[What to work on] The full listing must be reproduced exactly as given.
---
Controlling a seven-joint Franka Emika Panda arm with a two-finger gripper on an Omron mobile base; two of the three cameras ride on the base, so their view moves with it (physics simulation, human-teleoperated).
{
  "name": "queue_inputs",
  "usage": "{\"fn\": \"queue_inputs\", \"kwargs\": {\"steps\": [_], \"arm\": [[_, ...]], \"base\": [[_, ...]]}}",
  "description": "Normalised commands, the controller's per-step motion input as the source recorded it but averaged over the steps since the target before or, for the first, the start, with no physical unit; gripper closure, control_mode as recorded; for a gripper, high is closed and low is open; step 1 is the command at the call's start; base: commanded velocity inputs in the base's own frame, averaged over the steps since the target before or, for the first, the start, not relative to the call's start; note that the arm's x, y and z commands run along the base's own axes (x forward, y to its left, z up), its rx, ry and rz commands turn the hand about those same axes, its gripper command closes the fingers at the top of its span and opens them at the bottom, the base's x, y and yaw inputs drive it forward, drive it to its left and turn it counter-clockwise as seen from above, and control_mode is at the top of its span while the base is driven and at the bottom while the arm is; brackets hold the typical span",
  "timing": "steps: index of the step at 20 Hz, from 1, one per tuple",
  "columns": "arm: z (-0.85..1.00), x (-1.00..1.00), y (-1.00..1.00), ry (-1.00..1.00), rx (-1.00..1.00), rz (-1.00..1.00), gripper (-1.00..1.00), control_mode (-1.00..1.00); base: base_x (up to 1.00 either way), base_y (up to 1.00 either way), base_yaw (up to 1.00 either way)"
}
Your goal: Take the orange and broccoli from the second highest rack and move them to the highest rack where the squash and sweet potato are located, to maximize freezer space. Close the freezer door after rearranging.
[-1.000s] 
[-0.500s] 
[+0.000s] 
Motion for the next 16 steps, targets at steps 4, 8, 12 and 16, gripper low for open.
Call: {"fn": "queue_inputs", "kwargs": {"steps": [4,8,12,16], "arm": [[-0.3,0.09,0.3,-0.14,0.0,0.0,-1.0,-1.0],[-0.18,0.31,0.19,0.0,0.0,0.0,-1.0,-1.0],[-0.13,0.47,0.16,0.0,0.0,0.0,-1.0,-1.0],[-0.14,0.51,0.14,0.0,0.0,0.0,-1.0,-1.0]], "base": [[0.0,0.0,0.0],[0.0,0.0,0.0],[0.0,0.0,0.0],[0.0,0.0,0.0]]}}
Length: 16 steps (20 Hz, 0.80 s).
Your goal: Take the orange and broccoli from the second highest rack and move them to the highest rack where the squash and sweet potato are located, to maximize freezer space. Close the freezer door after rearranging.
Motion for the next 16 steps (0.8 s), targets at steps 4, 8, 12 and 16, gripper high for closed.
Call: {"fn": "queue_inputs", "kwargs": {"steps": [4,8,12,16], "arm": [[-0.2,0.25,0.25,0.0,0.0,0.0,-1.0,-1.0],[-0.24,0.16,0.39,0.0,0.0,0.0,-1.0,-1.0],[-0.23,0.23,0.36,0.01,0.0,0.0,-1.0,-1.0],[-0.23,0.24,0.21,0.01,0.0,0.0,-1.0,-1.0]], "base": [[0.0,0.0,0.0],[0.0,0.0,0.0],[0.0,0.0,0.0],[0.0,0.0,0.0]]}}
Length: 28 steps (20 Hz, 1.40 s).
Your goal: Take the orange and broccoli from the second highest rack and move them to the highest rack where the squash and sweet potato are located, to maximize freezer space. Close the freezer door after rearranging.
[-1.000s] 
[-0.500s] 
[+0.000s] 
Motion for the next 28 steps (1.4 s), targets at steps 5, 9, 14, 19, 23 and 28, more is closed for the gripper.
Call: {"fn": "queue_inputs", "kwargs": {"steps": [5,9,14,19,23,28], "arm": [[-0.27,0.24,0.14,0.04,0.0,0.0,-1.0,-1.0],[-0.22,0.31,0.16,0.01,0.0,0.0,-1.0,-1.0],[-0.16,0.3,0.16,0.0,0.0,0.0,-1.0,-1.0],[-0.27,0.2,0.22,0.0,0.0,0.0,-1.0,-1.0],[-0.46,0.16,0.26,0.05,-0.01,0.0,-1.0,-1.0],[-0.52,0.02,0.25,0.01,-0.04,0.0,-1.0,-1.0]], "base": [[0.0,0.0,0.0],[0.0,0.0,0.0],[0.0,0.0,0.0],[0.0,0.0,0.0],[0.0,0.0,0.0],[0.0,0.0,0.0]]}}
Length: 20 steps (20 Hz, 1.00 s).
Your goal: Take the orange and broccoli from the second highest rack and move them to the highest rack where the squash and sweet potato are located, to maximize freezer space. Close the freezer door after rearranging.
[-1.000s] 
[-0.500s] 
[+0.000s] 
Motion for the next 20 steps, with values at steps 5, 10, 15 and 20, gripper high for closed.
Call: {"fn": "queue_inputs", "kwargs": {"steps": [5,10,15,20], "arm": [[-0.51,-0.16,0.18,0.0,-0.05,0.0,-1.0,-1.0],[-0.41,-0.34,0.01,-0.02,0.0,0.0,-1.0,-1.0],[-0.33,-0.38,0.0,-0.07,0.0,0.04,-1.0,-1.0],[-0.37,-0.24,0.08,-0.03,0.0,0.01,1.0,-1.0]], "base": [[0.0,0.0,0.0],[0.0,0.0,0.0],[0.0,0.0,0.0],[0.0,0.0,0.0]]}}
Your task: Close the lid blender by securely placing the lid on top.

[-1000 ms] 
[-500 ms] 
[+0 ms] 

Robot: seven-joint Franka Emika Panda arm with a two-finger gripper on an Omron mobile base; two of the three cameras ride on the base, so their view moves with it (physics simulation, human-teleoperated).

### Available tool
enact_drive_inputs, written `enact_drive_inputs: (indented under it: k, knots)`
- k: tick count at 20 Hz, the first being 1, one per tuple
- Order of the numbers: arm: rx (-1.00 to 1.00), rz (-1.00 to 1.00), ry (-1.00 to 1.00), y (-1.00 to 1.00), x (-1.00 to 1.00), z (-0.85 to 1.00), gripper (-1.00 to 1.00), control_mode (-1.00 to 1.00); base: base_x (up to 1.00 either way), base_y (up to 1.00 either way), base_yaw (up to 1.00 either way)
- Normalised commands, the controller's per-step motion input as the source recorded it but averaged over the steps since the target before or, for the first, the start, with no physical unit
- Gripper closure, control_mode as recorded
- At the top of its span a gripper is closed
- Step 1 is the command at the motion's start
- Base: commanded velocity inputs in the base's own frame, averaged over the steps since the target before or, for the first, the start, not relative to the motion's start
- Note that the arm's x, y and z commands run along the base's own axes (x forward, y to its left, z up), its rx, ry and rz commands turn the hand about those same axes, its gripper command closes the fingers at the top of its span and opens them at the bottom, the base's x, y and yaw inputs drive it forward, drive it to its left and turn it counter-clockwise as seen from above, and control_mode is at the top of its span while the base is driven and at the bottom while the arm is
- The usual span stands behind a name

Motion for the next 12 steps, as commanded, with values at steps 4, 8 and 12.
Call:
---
[Exercise answer]
Controlling a seven-joint Franka Emika Panda arm with a two-finger gripper on an Omron mobile base; two of the three cameras ride on the base, so their view moves with it (physics simulation, human-teleoperated).
{
  "name": "queue_inputs",
  "usage": "{\"fn\": \"queue_inputs\", \"kwargs\": {\"steps\": [_], \"arm\": [[_, ...]], \"base\": [[_, ...]]}}",
  "description": "Normalised commands, the controller's per-step motion input as the source recorded it but averaged over the steps since the target before or, for the first, the start, with no physical unit; gripper closure, control_mode as recorded; for a gripper, high is closed and low is open; step 1 is the command at the call's start; base: commanded velocity inputs in the base's own frame, averaged over the steps since the target before or, for the first, the start, not relative to the call's start; note that the arm's x, y and z commands run along the base's own axes (x forward, y to its left, z up), its rx, ry and rz commands turn the hand about those same axes, its gripper command closes the fingers at the top of its span and opens them at the bottom, the base's x, y and yaw inputs drive it forward, drive it to its left and turn it counter-clockwise as seen from above, and control_mode is at the top of its span while the base is driven and at the bottom while the arm is; brackets hold the typical span",
  "timing": "steps: index of the step at 20 Hz, from 1, one per tuple",
  "columns": "arm: z (-0.85..1.00), x (-1.00..1.00), y (-1.00..1.00), ry (-1.00..1.00), rx (-1.00..1.00), rz (-1.00..1.00), gripper (-1.00..1.00), control_mode (-1.00..1.00); base: base_x (up to 1.00 either way), base_y (up to 1.00 either way), base_yaw (up to 1.00 either way)"
}
Your goal: Take the orange and broccoli from the second highest rack and move them to the highest rack where the squash and sweet potato are located, to maximize freezer space. Close the freezer door after rearranging.
[-1.000s] 
[-0.500s] 
[+0.000s] 
Motion for the next 16 steps, targets at steps 4, 8, 12 and 16, gripper low for open.
Call: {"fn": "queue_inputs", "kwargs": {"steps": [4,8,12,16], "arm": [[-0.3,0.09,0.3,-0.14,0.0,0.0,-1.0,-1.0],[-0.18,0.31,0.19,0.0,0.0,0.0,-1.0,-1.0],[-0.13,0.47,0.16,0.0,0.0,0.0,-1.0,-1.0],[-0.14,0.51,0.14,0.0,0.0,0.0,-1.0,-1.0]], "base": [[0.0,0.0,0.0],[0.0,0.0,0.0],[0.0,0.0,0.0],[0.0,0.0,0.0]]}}
Length: 16 steps (20 Hz, 0.80 s).
Your goal: Take the orange and broccoli from the second highest rack and move them to the highest rack where the squash and sweet potato are located, to maximize freezer space. Close the freezer door after rearranging.
Motion for the next 16 steps (0.8 s), targets at steps 4, 8, 12 and 16, gripper high for closed.
Call: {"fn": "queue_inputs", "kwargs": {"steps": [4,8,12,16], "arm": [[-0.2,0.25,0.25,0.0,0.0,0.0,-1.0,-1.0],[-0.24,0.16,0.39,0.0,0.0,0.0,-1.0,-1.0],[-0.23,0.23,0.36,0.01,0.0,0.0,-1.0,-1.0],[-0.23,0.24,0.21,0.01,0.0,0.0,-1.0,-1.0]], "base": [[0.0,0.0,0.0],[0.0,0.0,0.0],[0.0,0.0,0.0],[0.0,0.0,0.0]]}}
Length: 28 steps (20 Hz, 1.40 s).
Your goal: Take the orange and broccoli from the second highest rack and move them to the highest rack where the squash and sweet potato are located, to maximize freezer space. Close the freezer door after rearranging.
[-1.000s] 
[-0.500s] 
[+0.000s] 
Motion for the next 28 steps (1.4 s), targets at steps 5, 9, 14, 19, 23 and 28, more is closed for the gripper.
Call: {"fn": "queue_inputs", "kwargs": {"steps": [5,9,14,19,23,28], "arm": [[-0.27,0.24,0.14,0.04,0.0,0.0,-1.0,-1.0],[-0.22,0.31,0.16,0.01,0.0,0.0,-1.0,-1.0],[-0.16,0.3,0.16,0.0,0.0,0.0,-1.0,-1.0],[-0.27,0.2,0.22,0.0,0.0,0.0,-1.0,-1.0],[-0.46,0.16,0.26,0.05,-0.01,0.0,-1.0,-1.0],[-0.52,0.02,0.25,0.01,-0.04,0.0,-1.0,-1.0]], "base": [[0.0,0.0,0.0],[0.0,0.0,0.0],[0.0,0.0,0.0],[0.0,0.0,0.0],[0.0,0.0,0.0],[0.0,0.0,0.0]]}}
Length: 20 steps (20 Hz, 1.00 s).
Your goal: Take the orange and broccoli from the second highest rack and move them to the highest rack where the squash and sweet potato are located, to maximize freezer space. Close the freezer door after rearranging.
[-1.000s] 
[-0.500s] 
[+0.000s] 
Motion for the next 20 steps, with values at steps 5, 10, 15 and 20, gripper high for closed.
Call: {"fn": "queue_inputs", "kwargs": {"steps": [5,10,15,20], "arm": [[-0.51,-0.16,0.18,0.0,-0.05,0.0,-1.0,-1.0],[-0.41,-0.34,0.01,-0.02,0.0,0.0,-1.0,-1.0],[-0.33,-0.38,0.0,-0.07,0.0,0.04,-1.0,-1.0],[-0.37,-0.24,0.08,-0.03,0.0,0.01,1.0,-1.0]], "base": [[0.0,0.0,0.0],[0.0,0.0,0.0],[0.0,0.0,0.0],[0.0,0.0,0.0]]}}
Your task: Close the lid blender by securely placing the lid on top.

[-1000 ms] 
[-500 ms] 
[+0 ms] 

Robot: seven-joint Franka Emika Panda arm with a two-finger gripper on an Omron mobile base; two of the three cameras ride on the base, so their view moves with it (physics simulation, human-teleoperated).

### Available tool
enact_drive_inputs, written `enact_drive_inputs: (indented under it: k, knots)`
- k: tick count at 20 Hz, the first being 1, one per tuple
- Order of the numbers: arm: rx (-1.00 to 1.00), rz (-1.00 to 1.00), ry (-1.00 to 1.00), y (-1.00 to 1.00), x (-1.00 to 1.00), z (-0.85 to 1.00), gripper (-1.00 to 1.00), control_mode (-1.00 to 1.00); base: base_x (up to 1.00 either way), base_y (up to 1.00 either way), base_yaw (up to 1.00 either way)
- Normalised commands, the controller's per-step motion input as the source recorded it but averaged over the steps since the target before or, for the first, the start, with no physical unit
- Gripper closure, control_mode as recorded
- At the top of its span a gripper is closed
- Step 1 is the command at the motion's start
- Base: commanded velocity inputs in the base's own frame, averaged over the steps since the target before or, for the first, the start, not relative to the motion's start
- Note that the arm's x, y and z commands run along the base's own axes (x forward, y to its left, z up), its rx, ry and rz commands turn the hand about those same axes, its gripper command closes the fingers at the top of its span and opens them at the bottom, the base's x, y and yaw inputs drive it forward, drive it to its left and turn it counter-clockwise as seen from above, and control_mode is at the top of its span while the base is driven and at the bottom while the arm is
- The usual span stands behind a name

Motion for the next 12 steps, as commanded, with values at steps 4, 8 and 12.
Call:

Nothing further is needed for the exercise.